Samsung Electronics Co., Ltd., SMSD.L
The tech giant had projected operating profit would surge nineteenfold in the second quarter, fueled by robust demand for high-bandwidth memory semiconductors that power artificial intelligence server infrastructure. The figures were remarkable by any conventional metric. The problem? They simply weren’t remarkable enough for a market with stratospheric expectations.
Shares of Samsung began Wednesday’s session in positive territory before momentum quickly evaporated. By midday trading in Seoul, the stock had reversed course entirely, settling around 6.3% lower and wiping out early session optimism.
SK Hynix retreated 5.7%, surrendering nearly 6% of brief gains captured earlier in the session. LG Innotek shed more than 6%. Across the board, South Korean semiconductor stocks painted a sea of red.
South Korean Index Officially Enters Bear Territory
The widespread selling pressure drove the KOSPI down 5.4% for the session. With this decline, the benchmark index now trades 22.8% beneath its June 22 peak, officially breaching the 20% threshold that technically defines a bear market.
However, perspective is crucial. Despite the recent downturn, the KOSPI has still climbed 72% so far in 2026, positioning it among the world’s top-performing major equity indexes this year. SK Hynix has surged 218.9% year-to-date. Samsung remains up 131%. Micron has rocketed 229% higher.
The negative sentiment spread beyond Korean borders. Japanese semiconductor suppliers retreated after initial gains, with Murata Manufacturing sliding approximately 2%, TDK dropping nearly 2%, and Sony declining around 1%.
Taiwan demonstrated greater resilience. The Taiwan Weighted index climbed 0.6%, while Nvidia partner Hon Hai Precision maintained a modest 0.2% advance despite pulling back from morning highs.
Micron, the American competitor to Samsung and SK Hynix, closed Tuesday’s session down 4.7%. The stock continued its descent in Wednesday’s premarket trading — falling an additional 6.6% to $875.54.
Sky-High Expectations Prove Insurmountable
Mizuho analysts didn’t mince words. In their post-earnings commentary, they indicated the results would likely trigger “modest disappointment,” not due to weak performance, but because Samsung occupies the “epicenter of the hottest sector in the whole market” — and Wall Street had already built in a substantial earnings surprise.
The conversation has evolved. Questions no longer center on whether artificial intelligence demand is legitimate. Instead, the focus has shifted to whether earnings can continue exceeding forecasts in a market that has already rallied aggressively in anticipation.

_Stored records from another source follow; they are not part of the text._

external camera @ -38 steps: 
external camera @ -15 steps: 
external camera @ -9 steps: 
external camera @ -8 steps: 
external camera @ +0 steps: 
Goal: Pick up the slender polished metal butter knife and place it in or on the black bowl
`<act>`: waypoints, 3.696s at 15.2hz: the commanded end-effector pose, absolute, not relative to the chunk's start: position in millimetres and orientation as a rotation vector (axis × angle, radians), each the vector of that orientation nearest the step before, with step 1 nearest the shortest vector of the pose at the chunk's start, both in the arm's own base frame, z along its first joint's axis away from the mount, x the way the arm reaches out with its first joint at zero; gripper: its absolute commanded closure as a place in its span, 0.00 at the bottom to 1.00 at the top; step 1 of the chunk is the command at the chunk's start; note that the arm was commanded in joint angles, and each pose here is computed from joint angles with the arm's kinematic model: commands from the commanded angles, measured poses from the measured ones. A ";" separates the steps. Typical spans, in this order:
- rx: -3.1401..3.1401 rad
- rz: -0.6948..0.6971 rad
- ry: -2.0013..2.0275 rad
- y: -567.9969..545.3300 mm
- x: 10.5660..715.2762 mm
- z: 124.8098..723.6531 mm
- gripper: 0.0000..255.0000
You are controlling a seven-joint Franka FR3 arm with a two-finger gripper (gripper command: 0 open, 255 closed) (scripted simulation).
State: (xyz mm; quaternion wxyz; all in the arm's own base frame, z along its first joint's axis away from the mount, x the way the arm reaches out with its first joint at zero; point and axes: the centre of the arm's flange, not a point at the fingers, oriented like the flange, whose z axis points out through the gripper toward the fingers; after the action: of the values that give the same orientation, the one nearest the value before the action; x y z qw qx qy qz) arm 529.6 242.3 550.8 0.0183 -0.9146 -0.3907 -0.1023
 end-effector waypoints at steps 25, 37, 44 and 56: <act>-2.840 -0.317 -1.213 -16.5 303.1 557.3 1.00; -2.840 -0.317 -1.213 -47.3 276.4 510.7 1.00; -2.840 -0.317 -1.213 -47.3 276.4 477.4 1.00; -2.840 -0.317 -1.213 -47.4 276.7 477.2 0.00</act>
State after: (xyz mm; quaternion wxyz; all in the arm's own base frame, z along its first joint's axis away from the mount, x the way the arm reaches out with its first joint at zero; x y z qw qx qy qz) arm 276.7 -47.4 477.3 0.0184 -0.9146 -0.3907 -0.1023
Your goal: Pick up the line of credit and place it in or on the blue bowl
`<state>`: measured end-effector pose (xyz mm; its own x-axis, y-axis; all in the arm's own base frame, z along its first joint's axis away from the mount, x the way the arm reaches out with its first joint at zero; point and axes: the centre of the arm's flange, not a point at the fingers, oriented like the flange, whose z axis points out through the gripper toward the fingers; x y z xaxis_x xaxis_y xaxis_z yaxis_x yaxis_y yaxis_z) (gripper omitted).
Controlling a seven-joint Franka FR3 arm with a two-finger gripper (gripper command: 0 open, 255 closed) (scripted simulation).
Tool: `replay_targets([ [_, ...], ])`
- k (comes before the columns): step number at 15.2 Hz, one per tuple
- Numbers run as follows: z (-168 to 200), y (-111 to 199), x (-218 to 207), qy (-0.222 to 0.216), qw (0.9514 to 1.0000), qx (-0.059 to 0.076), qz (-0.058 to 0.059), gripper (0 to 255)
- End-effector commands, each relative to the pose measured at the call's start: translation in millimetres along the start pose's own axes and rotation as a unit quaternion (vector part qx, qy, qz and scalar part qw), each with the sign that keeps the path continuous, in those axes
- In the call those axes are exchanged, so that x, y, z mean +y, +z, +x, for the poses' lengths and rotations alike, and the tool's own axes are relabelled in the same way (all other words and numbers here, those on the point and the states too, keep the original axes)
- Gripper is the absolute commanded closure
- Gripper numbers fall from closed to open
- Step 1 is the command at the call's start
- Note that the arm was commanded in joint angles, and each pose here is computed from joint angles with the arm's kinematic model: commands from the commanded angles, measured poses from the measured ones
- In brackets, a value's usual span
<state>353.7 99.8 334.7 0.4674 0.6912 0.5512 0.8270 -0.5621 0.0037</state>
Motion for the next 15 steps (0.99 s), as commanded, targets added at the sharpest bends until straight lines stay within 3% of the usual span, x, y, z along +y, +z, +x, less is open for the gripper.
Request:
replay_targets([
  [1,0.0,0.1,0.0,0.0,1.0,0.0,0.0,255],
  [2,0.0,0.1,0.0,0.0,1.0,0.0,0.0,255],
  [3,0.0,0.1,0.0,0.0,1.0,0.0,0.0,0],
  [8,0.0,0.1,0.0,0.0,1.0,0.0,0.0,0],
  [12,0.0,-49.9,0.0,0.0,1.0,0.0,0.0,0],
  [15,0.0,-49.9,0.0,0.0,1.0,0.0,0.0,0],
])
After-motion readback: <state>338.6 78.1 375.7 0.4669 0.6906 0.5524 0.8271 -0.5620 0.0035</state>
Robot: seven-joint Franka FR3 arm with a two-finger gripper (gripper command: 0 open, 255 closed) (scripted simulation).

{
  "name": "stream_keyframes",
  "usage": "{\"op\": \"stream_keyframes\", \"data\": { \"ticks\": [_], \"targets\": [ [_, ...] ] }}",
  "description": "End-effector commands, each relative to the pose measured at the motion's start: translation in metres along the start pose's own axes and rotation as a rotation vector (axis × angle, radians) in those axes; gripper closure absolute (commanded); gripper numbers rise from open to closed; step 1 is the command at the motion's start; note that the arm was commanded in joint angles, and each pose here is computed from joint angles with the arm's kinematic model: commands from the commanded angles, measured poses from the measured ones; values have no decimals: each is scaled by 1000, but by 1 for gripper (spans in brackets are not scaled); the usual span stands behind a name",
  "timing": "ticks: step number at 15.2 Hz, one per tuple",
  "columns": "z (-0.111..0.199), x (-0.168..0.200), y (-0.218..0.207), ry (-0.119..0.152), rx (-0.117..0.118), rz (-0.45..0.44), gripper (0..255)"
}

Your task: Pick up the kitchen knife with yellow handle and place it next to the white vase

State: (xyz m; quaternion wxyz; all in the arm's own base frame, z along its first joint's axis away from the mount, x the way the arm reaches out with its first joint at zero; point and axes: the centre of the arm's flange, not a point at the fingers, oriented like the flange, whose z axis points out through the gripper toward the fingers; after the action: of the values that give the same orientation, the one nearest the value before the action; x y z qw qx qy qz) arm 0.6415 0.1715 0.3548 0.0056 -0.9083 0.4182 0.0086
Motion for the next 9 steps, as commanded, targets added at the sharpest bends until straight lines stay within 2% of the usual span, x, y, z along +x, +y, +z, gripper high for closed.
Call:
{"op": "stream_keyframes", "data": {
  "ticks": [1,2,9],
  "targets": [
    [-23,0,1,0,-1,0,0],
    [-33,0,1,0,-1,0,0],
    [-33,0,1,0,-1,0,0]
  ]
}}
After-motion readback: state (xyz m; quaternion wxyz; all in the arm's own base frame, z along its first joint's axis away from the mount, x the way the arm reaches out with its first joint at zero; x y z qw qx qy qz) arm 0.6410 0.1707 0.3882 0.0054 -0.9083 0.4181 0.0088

This valuation recalibration began in earnest late last week when profit-taking hammered high-flying AI stocks following one of the most powerful first-half rallies in recent memory. Samsung’s earnings report intensified the correction Tuesday. Wednesday’s inability to sustain a recovery suggests bargain hunters remain hesitant to re-enter positions.
The Nasdaq Composite retreated 1.2% on Tuesday, creating additional headwinds for Asian markets at Wednesday’s open.
Micron was changing hands at $875.54 in Wednesday’s premarket session, down 6.6%.